=== Begin Enclosure ===

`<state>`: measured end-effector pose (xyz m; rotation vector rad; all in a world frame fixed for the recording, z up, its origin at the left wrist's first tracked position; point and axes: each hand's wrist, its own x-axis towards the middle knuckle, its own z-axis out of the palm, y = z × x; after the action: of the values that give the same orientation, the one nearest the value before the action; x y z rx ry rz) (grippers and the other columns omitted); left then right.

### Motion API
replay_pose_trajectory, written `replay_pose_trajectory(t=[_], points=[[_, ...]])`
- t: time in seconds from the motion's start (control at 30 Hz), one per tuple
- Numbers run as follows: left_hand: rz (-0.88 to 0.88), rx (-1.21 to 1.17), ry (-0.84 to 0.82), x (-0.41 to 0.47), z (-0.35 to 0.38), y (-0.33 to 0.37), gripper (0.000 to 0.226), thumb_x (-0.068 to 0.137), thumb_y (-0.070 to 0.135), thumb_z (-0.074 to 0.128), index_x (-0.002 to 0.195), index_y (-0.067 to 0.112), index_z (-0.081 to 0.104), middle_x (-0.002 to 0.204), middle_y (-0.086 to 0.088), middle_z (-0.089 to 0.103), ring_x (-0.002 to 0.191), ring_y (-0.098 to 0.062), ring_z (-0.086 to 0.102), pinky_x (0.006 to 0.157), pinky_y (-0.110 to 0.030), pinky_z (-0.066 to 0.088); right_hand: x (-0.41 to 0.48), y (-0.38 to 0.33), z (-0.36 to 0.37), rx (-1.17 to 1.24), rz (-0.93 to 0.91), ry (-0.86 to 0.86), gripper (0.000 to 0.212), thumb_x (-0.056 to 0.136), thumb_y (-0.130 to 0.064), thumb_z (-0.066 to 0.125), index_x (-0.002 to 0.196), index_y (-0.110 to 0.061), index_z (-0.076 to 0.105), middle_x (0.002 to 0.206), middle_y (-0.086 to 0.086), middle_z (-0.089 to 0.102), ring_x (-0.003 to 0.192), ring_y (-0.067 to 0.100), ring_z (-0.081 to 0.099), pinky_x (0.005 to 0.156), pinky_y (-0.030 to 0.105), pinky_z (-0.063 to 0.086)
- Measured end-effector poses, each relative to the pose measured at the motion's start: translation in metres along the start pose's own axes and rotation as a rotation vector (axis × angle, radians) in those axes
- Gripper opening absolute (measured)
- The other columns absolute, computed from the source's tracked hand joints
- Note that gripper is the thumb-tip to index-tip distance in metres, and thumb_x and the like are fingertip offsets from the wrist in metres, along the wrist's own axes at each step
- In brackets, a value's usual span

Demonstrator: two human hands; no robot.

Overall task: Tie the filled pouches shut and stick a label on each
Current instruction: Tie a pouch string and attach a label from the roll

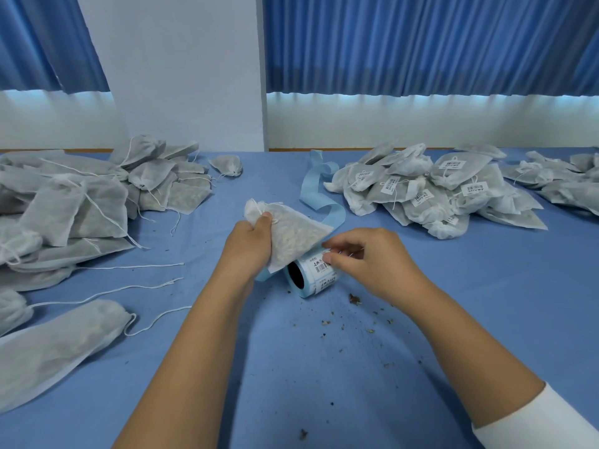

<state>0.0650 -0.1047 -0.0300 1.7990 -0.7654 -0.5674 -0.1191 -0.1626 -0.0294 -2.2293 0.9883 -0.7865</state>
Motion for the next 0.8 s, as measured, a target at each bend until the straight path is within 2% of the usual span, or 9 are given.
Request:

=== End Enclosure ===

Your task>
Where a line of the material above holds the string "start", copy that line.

Solution>
- t: time in seconds from the motion's start (control at 30 Hz), one per tuple
- Measured end-effector poses, each relative to the pose measured at the motion's start: translation in metres along the start pose's own axes and rotation as a rotation vector (axis × angle, radians) in those axes

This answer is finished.